A mensagem central focou na necessidade de romper o ciclo de silenciamento em comunidades de fé. A líder relatou sua vivência para ilustrar como as congregações lidam com denúncias. “A maior parte das pessoas que são vítimas, em igrejas evangélicas, de violência doméstica ou de violência sexual, elas são orientadas a não denunciar o culpado. O que eu estou dizendo é um saber empírico, como não há pesquisa, não há dados”, declarou.
Repercussão da pregação da pastora Helena Raquel na internet
Após o evento, a religiosa utilizou o Instagram para reforçar as orientações de segurança e encorajar denúncias formais, citando o Disque 100 e o Ligue 180. “Existe algo que a igreja não pode mais fazer: se omitir. Não existe unção que justifique abuso. Não existe chamado que autorize agressão. Se agride… Não representa Deus. ‘Ungido não é abusador. Ungido não é agressor’”, escreveu.
O impacto do vídeo mobilizou parlamentares. A deputada federal Tabata Amaral compartilhou o registro e elogiou a postura da líder religiosa. “Que corajosa e importante pregação da pastora Helena Raquel! Precisamos dar um basta na violência contra nós, mulheres. Fico muito feliz de ver cada vez mais de nós deixando diferenças de lado e se unindo nessa luta”, publicou. O deputado Pedro Campos afirmou que “nenhuma fé pode ser usada para silenciar a violência”.

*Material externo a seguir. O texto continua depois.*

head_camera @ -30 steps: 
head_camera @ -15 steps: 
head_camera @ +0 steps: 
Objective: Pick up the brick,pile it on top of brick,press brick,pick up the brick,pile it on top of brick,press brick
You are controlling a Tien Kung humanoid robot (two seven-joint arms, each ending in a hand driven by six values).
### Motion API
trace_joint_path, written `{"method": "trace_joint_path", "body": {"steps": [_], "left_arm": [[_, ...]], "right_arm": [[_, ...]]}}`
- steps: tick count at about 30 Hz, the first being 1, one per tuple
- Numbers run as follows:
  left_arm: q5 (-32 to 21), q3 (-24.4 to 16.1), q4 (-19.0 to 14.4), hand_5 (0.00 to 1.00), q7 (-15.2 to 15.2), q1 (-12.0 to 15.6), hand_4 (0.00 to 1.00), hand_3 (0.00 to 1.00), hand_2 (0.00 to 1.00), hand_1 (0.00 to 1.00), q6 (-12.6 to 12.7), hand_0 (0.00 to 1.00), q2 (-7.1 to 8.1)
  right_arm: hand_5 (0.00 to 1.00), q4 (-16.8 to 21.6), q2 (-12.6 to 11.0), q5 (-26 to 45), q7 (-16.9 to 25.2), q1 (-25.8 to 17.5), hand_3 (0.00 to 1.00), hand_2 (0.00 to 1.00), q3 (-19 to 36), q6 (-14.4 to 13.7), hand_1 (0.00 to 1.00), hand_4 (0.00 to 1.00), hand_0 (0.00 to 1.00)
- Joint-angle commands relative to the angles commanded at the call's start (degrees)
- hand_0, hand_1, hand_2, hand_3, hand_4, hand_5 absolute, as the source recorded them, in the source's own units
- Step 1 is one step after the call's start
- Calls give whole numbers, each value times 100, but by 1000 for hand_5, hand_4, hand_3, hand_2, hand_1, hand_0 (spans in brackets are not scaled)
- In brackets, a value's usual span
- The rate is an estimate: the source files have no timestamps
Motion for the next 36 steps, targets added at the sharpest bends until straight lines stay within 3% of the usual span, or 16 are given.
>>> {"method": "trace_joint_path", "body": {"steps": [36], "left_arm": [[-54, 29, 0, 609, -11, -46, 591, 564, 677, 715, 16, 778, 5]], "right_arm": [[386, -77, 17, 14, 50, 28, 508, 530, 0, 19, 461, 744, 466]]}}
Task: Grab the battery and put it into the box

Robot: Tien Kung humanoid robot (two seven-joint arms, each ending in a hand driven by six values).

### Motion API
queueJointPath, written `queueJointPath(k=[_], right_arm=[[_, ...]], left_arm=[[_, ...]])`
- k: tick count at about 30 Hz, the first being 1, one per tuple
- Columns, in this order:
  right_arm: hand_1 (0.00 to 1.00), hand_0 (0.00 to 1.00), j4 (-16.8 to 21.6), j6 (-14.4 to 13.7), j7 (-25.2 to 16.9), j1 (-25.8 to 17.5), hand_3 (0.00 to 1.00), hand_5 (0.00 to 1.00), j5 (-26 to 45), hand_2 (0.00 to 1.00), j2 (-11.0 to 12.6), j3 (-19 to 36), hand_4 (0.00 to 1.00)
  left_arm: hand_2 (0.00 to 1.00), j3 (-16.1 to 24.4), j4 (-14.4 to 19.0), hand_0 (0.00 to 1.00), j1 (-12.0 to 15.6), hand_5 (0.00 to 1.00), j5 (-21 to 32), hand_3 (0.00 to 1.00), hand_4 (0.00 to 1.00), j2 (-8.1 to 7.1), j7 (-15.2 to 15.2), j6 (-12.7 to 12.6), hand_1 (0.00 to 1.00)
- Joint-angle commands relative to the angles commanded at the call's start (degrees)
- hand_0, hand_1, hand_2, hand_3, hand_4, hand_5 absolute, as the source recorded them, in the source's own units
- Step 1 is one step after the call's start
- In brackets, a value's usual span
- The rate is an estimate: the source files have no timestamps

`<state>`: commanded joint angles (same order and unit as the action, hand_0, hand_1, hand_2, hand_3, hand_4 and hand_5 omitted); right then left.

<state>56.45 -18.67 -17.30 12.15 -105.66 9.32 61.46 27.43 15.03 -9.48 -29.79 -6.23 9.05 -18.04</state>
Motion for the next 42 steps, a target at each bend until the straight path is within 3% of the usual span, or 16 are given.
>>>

Apoio de Michelle Bolsonaro ao discurso sobre violência na igreja
A ex-primeira-dama Michelle Bolsonaro, representante do eleitorado evangélico no cenário político, também endossou as palavras proferidas no evento. A convergência de apoio entre figuras públicas com atuações distintas evidenciou a amplitude do debate. A manifestação conjunta de lideranças demonstrou um alinhamento sobre a necessidade de combater agressões físicas e psicológicas dentro das instituições religiosas.